Stories of an Enduring Art Colony

October 22, 2025
Provincetown

“Stories of an Enduring Art Colony.” Featured in The Provincetown Independent. Story by Katy Abel. Published October 22, 2025.

Gaston Lacombe wants people to know that Provincetown is alive and well as an art colony.

In his weekly podcast, which debuted in August, the Canadian-born artist explores Provincetown’s storied past as well as its present-day artists and cultural figures, who Lacombe believes are making history now.

“Regardless of the challenges, a lot of artists, especially queer artists, come here because they can find a community,” Lacombe says. “Every decade, someone says Provincetown is done. In 1914, they were already complaining, ‘Oh, the artists are leaving.’ ” He cites a 1979 article about the Days Lumber Artist Studios (now the Fine Arts Work Center) in which artist Lillian Orlowsky laments that Provincetown is not what it used to be.

Lacombe’s podcast is called “The Art Colony.”

“I think we may look back and say, ‘Oh my God, the 2020s were such a great time for art in Provincetown,’ ” says Lacombe. “We just don’t know how the future will see us.”

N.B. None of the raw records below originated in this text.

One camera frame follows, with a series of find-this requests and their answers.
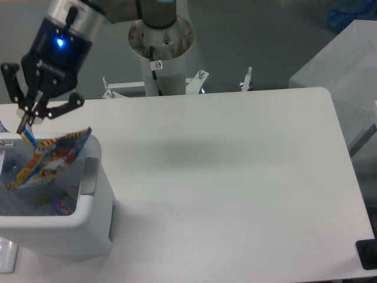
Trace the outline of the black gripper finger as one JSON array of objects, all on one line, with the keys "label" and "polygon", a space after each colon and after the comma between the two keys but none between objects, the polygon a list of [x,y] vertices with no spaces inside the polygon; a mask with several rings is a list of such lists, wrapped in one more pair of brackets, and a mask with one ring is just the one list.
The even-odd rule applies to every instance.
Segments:
[{"label": "black gripper finger", "polygon": [[21,122],[16,130],[17,134],[21,134],[29,119],[32,117],[32,108],[35,105],[37,96],[37,86],[32,83],[28,87],[27,94],[21,90],[17,79],[17,72],[20,69],[17,63],[3,63],[1,64],[1,73],[4,78],[6,89],[8,90],[9,98],[13,103],[17,103],[18,109],[24,113],[21,114]]},{"label": "black gripper finger", "polygon": [[39,101],[36,103],[34,109],[29,115],[29,125],[41,124],[44,118],[50,120],[55,119],[61,115],[67,114],[84,105],[84,97],[74,88],[71,91],[68,101],[57,107],[48,107],[50,98],[43,94]]}]

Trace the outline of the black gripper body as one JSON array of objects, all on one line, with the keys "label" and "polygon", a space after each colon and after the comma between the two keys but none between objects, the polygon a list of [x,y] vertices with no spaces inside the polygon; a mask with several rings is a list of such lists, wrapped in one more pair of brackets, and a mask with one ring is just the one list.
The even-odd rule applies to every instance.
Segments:
[{"label": "black gripper body", "polygon": [[92,42],[44,18],[30,51],[21,60],[28,91],[20,109],[30,111],[38,91],[45,96],[44,103],[72,91],[73,105],[81,107],[85,100],[75,88],[91,47]]}]

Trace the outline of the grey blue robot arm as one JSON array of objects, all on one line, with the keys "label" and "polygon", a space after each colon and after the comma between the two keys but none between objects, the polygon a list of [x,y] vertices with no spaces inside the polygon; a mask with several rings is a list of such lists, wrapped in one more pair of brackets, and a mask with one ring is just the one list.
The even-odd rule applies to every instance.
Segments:
[{"label": "grey blue robot arm", "polygon": [[179,55],[175,1],[52,1],[21,63],[1,64],[9,97],[18,105],[18,134],[83,106],[78,73],[104,20],[140,24],[141,49],[150,60]]}]

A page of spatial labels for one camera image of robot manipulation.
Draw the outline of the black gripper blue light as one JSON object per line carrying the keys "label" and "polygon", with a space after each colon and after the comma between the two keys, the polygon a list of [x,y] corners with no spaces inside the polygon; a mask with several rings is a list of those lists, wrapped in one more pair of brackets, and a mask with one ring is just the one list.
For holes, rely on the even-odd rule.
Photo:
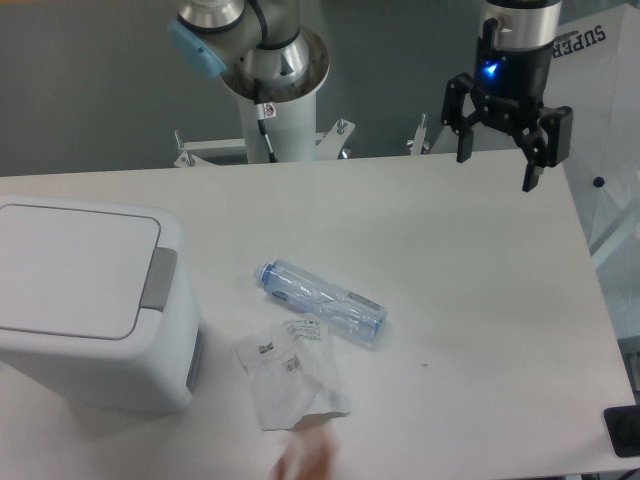
{"label": "black gripper blue light", "polygon": [[[457,136],[456,161],[472,155],[473,126],[509,131],[517,127],[519,146],[527,160],[522,190],[532,191],[546,168],[562,163],[570,152],[573,109],[544,106],[551,42],[528,50],[489,49],[479,42],[474,75],[461,73],[447,82],[441,123]],[[475,112],[464,115],[466,96],[471,93]]]}

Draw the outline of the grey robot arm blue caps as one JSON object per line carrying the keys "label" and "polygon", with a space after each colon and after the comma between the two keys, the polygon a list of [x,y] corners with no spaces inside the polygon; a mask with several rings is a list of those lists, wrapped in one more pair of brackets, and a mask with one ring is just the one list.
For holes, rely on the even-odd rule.
{"label": "grey robot arm blue caps", "polygon": [[[474,127],[513,139],[526,158],[522,188],[569,155],[573,112],[544,104],[557,1],[486,1],[475,68],[446,86],[441,123],[457,139],[456,159],[471,157]],[[353,125],[316,129],[316,95],[329,73],[323,41],[300,22],[295,1],[181,1],[168,35],[200,75],[221,78],[241,114],[251,163],[338,159]]]}

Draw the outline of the blurred human hand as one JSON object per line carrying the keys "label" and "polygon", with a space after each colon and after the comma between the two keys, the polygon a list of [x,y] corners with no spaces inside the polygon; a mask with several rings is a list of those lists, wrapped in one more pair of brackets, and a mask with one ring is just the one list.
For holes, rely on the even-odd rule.
{"label": "blurred human hand", "polygon": [[272,479],[333,478],[337,443],[328,426],[296,430],[271,471]]}

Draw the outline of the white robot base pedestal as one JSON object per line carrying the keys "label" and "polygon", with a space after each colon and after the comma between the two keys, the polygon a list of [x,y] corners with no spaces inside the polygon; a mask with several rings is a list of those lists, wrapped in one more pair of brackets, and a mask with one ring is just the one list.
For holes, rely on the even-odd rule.
{"label": "white robot base pedestal", "polygon": [[256,47],[222,74],[237,102],[250,163],[316,158],[316,96],[329,70],[326,45],[302,27],[288,45]]}

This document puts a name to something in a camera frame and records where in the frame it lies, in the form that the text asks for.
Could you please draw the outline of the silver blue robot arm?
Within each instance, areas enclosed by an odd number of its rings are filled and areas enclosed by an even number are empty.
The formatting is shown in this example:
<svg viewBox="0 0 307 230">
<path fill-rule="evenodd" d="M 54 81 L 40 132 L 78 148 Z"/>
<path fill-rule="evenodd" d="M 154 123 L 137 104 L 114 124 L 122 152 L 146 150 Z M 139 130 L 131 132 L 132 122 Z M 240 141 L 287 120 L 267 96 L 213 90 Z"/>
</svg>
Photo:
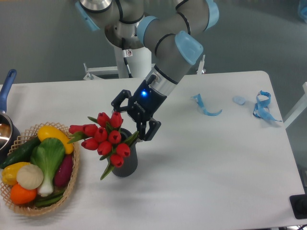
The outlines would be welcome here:
<svg viewBox="0 0 307 230">
<path fill-rule="evenodd" d="M 217 4 L 176 0 L 167 20 L 146 15 L 142 0 L 79 0 L 75 6 L 91 30 L 105 32 L 119 77 L 142 78 L 134 93 L 123 90 L 111 104 L 128 113 L 140 140 L 151 140 L 161 125 L 153 115 L 203 53 L 194 37 L 218 22 Z"/>
</svg>

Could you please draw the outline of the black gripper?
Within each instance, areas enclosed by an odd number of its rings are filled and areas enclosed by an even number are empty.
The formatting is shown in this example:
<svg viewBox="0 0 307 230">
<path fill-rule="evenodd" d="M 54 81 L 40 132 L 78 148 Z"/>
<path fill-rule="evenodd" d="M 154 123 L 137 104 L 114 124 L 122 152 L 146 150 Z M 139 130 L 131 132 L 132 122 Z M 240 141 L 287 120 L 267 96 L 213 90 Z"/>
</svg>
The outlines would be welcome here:
<svg viewBox="0 0 307 230">
<path fill-rule="evenodd" d="M 149 87 L 144 80 L 133 95 L 129 90 L 122 90 L 111 102 L 112 112 L 127 112 L 136 122 L 138 138 L 143 141 L 151 141 L 161 126 L 161 122 L 152 117 L 166 98 L 167 96 Z M 126 99 L 127 105 L 121 106 Z"/>
</svg>

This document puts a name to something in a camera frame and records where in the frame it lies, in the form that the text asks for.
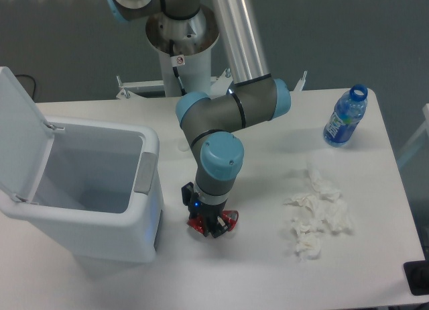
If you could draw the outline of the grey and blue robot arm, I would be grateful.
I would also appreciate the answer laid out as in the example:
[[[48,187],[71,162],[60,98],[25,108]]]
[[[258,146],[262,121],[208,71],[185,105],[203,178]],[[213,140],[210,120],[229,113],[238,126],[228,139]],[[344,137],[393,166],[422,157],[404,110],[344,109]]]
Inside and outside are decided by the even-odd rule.
[[[107,0],[123,21],[146,18],[151,45],[168,57],[166,85],[174,85],[176,116],[197,164],[194,182],[182,187],[188,225],[217,238],[231,231],[236,211],[225,204],[243,165],[242,130],[286,114],[291,107],[284,81],[269,71],[250,0]],[[232,87],[212,99],[191,87],[183,70],[190,58],[222,40],[232,73]]]

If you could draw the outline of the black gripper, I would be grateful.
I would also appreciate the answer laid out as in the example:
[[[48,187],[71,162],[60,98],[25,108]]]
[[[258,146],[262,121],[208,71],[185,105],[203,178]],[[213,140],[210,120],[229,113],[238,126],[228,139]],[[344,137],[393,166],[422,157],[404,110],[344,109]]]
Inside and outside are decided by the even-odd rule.
[[[203,203],[189,182],[181,188],[183,204],[192,210],[192,228],[203,228],[203,236],[217,238],[229,230],[229,221],[223,210],[226,201],[217,205]]]

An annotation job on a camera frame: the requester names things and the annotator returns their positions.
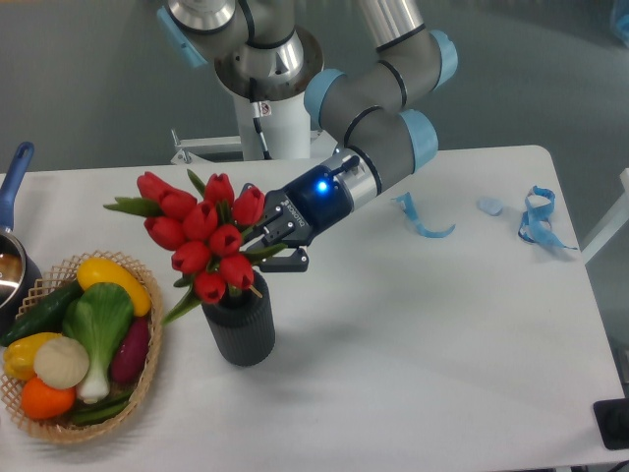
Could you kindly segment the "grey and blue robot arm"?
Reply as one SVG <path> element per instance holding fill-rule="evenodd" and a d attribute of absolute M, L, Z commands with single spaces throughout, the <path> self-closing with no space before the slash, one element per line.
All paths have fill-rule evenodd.
<path fill-rule="evenodd" d="M 323 163 L 269 192 L 246 237 L 264 272 L 304 271 L 312 240 L 435 157 L 438 137 L 412 103 L 456 72 L 448 36 L 413 1 L 359 5 L 378 59 L 357 78 L 327 69 L 291 1 L 167 1 L 165 35 L 231 94 L 246 160 L 302 159 L 311 129 L 336 143 Z"/>

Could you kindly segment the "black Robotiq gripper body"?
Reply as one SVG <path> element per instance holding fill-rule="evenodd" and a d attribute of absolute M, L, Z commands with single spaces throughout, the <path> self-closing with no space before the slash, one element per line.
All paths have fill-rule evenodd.
<path fill-rule="evenodd" d="M 316 236 L 348 216 L 353 201 L 338 179 L 341 171 L 341 167 L 318 165 L 281 189 L 268 192 L 262 218 L 250 233 L 251 241 L 261 238 L 254 248 L 279 243 L 288 248 L 309 246 Z"/>

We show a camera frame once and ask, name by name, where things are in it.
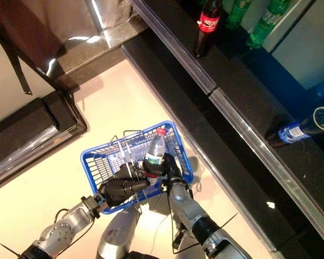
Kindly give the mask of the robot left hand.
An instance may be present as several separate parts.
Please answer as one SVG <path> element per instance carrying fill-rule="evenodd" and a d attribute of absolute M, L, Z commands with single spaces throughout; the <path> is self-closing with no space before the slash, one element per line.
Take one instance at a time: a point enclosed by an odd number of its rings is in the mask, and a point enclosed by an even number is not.
<path fill-rule="evenodd" d="M 135 193 L 150 186 L 150 181 L 141 172 L 129 174 L 127 165 L 122 164 L 119 171 L 106 179 L 98 187 L 97 194 L 107 203 L 108 207 L 122 204 Z"/>

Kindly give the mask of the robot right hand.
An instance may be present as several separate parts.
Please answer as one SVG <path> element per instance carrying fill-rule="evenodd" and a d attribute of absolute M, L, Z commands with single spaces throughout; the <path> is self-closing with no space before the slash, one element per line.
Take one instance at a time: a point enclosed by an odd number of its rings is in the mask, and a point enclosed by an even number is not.
<path fill-rule="evenodd" d="M 175 158 L 169 153 L 164 154 L 161 164 L 154 164 L 145 159 L 143 161 L 143 169 L 148 177 L 164 177 L 168 183 L 182 182 L 182 173 Z"/>

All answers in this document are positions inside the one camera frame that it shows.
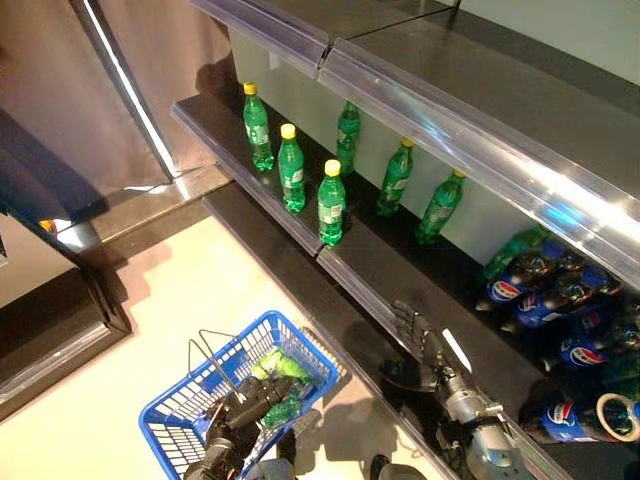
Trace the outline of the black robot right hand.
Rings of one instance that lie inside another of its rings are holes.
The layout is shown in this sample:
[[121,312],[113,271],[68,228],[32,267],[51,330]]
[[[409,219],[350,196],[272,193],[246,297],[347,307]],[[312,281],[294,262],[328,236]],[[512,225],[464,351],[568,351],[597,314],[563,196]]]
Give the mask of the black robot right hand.
[[427,319],[412,306],[396,301],[392,306],[398,339],[410,357],[402,361],[385,360],[382,377],[404,390],[433,393],[442,386],[446,362],[443,347]]

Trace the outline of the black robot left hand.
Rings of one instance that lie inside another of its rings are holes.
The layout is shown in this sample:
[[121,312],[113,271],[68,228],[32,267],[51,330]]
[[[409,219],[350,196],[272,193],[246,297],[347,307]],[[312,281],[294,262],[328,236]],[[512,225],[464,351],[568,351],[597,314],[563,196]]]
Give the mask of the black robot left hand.
[[205,449],[222,439],[248,454],[253,448],[250,441],[255,441],[258,436],[258,423],[275,405],[287,398],[294,384],[290,376],[246,378],[236,392],[231,392],[210,409],[211,424],[206,434]]

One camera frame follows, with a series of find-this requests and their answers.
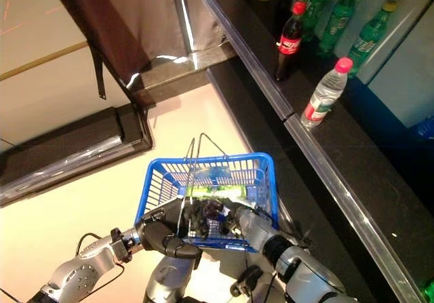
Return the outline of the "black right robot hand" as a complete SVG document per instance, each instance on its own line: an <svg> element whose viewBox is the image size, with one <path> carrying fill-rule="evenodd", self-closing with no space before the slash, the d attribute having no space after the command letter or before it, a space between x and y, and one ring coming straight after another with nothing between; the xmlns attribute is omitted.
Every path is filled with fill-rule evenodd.
<svg viewBox="0 0 434 303"><path fill-rule="evenodd" d="M218 201L222 203L223 210L227 211L219 226L221 235L227 235L237 228L240 236L248 240L249 246L258 252L263 251L268 240L278 235L272 221L251 207L231 201L229 198L219 198Z"/></svg>

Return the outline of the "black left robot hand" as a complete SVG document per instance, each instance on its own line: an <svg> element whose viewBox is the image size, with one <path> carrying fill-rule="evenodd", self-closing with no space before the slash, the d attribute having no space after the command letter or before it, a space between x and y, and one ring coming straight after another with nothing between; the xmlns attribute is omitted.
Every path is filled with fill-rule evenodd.
<svg viewBox="0 0 434 303"><path fill-rule="evenodd" d="M175 198L148 211L136 223L136 232L141 245L147 251L155 250L171 258L197 260L202 250L183 241L186 237L186 222L179 220L182 199Z"/></svg>

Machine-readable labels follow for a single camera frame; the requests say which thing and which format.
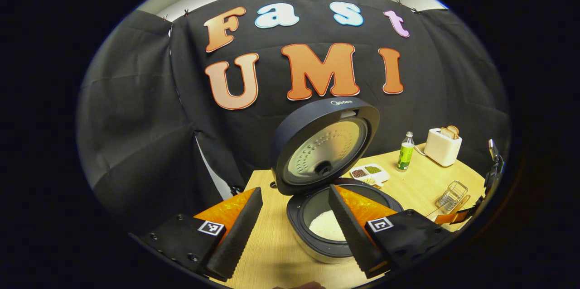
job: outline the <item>wire basket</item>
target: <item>wire basket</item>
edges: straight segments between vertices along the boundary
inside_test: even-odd
[[[435,202],[437,207],[444,207],[446,211],[451,211],[459,201],[467,194],[468,188],[457,180],[450,183],[443,195]]]

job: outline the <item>white rice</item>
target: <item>white rice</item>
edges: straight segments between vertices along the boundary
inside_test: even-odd
[[[346,241],[332,210],[323,212],[317,216],[310,224],[309,229],[322,238]]]

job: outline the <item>bottle label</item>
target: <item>bottle label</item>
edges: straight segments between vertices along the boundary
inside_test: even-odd
[[[411,162],[411,155],[413,154],[413,147],[401,146],[399,153],[399,161],[397,162],[397,169],[406,170]]]

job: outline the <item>white tray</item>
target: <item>white tray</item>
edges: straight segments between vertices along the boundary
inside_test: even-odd
[[[367,167],[375,167],[381,171],[377,172],[377,173],[370,173],[367,170]],[[362,170],[364,171],[367,175],[365,176],[361,176],[361,177],[355,177],[353,172],[356,170]],[[355,167],[353,169],[350,169],[350,175],[356,179],[356,180],[360,180],[362,182],[365,183],[369,183],[370,184],[375,184],[377,187],[383,187],[383,183],[387,180],[389,180],[389,178],[391,177],[391,175],[389,175],[388,172],[385,171],[385,169],[383,169],[383,167],[381,167],[380,165],[377,165],[375,163],[371,163],[371,164],[366,164],[366,165],[361,165],[360,167]]]

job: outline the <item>white letter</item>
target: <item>white letter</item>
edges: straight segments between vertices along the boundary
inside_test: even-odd
[[[269,29],[276,25],[290,26],[298,23],[300,17],[294,15],[294,7],[290,4],[271,4],[257,10],[255,25],[260,29]]]
[[[359,14],[361,10],[355,4],[336,1],[330,4],[330,9],[336,13],[334,19],[339,24],[360,26],[364,22],[363,17]]]

Lacombe has devoted much of his first season to the institutions responsible for Provincetown’s continuity as an art colony, including the Provincetown Art Association and Museum, the Fine Arts Work Center, the Cape School of Art, the Commons, and Womencrafts, one of the few remaining feminist bookstores in the U.S. But it’s the personal stories of cultural figures in Provincetown’s past and present that give the podcast its intimate feel.